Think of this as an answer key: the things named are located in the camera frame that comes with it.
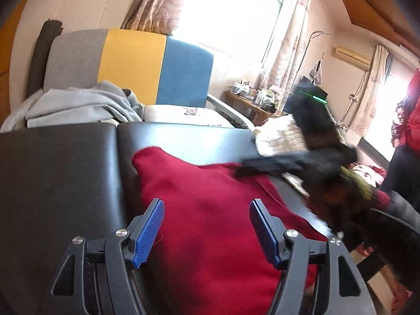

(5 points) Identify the wooden wardrobe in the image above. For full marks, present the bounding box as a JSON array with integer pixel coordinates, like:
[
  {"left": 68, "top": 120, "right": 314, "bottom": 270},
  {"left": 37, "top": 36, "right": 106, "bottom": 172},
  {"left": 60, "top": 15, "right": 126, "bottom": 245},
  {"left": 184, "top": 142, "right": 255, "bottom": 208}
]
[{"left": 0, "top": 0, "right": 33, "bottom": 112}]

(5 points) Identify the white printed cushion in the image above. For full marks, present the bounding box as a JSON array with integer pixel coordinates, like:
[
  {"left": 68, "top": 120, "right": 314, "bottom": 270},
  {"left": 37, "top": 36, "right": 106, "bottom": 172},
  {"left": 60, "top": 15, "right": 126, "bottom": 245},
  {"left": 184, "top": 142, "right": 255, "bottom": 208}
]
[{"left": 144, "top": 104, "right": 235, "bottom": 128}]

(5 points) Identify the red garment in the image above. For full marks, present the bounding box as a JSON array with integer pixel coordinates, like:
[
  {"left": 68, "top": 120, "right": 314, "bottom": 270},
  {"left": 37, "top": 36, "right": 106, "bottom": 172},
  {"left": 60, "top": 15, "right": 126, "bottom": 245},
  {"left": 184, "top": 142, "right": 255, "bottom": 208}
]
[{"left": 131, "top": 148, "right": 332, "bottom": 315}]

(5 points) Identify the wall air conditioner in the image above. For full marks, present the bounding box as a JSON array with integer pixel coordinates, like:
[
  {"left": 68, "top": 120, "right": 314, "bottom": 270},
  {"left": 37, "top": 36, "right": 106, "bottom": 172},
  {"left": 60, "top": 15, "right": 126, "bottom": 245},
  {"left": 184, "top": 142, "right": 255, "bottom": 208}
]
[{"left": 331, "top": 46, "right": 371, "bottom": 71}]

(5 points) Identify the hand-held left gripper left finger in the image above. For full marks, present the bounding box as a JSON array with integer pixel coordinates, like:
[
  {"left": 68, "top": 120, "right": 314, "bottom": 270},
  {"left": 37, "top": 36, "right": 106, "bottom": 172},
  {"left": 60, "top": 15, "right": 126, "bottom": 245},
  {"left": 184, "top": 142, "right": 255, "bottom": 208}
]
[{"left": 46, "top": 198, "right": 165, "bottom": 315}]

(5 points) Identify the patterned beige curtain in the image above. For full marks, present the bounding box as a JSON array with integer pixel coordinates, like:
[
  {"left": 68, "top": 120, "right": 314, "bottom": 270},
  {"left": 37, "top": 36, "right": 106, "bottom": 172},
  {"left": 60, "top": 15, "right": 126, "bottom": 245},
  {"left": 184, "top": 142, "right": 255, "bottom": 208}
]
[
  {"left": 261, "top": 0, "right": 317, "bottom": 96},
  {"left": 121, "top": 0, "right": 197, "bottom": 36},
  {"left": 341, "top": 43, "right": 394, "bottom": 138}
]

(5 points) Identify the grey garment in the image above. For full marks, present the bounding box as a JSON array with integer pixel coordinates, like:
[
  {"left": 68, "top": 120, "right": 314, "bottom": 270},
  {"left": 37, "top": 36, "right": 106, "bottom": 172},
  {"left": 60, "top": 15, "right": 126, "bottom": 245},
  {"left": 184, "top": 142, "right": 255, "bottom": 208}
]
[{"left": 0, "top": 80, "right": 145, "bottom": 132}]

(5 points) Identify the group of jars and boxes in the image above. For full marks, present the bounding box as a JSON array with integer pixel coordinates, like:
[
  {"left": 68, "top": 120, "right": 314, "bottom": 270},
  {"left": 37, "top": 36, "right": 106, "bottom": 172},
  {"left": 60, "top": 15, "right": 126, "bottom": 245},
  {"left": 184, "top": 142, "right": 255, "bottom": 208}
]
[{"left": 230, "top": 79, "right": 284, "bottom": 114}]

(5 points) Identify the hanging grey white cloth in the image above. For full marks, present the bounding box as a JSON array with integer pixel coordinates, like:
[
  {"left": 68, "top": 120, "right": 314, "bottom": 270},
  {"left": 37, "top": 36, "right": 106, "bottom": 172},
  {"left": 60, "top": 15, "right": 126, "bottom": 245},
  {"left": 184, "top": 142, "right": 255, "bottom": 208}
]
[{"left": 308, "top": 54, "right": 325, "bottom": 86}]

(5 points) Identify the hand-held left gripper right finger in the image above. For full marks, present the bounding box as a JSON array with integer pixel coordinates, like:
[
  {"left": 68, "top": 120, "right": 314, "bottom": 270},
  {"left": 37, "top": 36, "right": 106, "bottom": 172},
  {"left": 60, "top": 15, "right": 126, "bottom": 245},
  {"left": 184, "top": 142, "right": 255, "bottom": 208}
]
[{"left": 249, "top": 198, "right": 376, "bottom": 315}]

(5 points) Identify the side window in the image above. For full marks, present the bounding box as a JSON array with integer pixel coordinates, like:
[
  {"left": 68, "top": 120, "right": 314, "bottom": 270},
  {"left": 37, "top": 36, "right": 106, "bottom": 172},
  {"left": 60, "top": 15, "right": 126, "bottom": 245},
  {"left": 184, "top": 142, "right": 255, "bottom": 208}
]
[{"left": 364, "top": 72, "right": 411, "bottom": 163}]

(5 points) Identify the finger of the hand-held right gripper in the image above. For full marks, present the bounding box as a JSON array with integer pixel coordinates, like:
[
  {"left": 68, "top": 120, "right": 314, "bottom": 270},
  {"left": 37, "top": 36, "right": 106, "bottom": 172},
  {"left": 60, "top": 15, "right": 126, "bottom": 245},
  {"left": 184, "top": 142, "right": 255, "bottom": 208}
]
[{"left": 239, "top": 151, "right": 311, "bottom": 175}]

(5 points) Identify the person's body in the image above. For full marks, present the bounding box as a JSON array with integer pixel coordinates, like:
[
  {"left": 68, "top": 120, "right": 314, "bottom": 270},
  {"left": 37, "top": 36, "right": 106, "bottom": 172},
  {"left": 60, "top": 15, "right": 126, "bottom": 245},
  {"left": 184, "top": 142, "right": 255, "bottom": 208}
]
[{"left": 382, "top": 67, "right": 420, "bottom": 211}]

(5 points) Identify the grey yellow blue armchair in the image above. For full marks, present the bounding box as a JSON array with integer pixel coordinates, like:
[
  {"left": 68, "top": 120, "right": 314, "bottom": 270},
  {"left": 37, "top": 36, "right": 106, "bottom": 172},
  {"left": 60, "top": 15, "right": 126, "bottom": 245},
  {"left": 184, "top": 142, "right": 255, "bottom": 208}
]
[{"left": 0, "top": 29, "right": 256, "bottom": 132}]

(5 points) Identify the metal stand pole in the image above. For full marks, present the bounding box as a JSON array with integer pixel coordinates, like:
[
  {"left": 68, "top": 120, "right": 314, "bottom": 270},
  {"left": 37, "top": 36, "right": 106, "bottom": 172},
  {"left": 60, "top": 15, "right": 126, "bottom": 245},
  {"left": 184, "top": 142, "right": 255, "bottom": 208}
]
[{"left": 297, "top": 31, "right": 331, "bottom": 79}]

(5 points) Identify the wooden desk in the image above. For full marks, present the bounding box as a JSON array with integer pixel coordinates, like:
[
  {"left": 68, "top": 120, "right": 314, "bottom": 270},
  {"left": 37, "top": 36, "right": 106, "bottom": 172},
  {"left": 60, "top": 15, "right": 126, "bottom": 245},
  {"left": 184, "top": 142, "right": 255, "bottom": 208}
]
[{"left": 224, "top": 90, "right": 286, "bottom": 127}]

**Task instructions**
Scan the records for the string "wooden" and report each line where it occurs.

**Solution to the problem**
(5 points) Identify the wooden wardrobe in the image above. For full marks, present the bounding box as a JSON array with integer pixel coordinates, like:
(5 points) Identify the wooden desk in the image above. For full marks, present the bounding box as a JSON array with integer pixel coordinates, like:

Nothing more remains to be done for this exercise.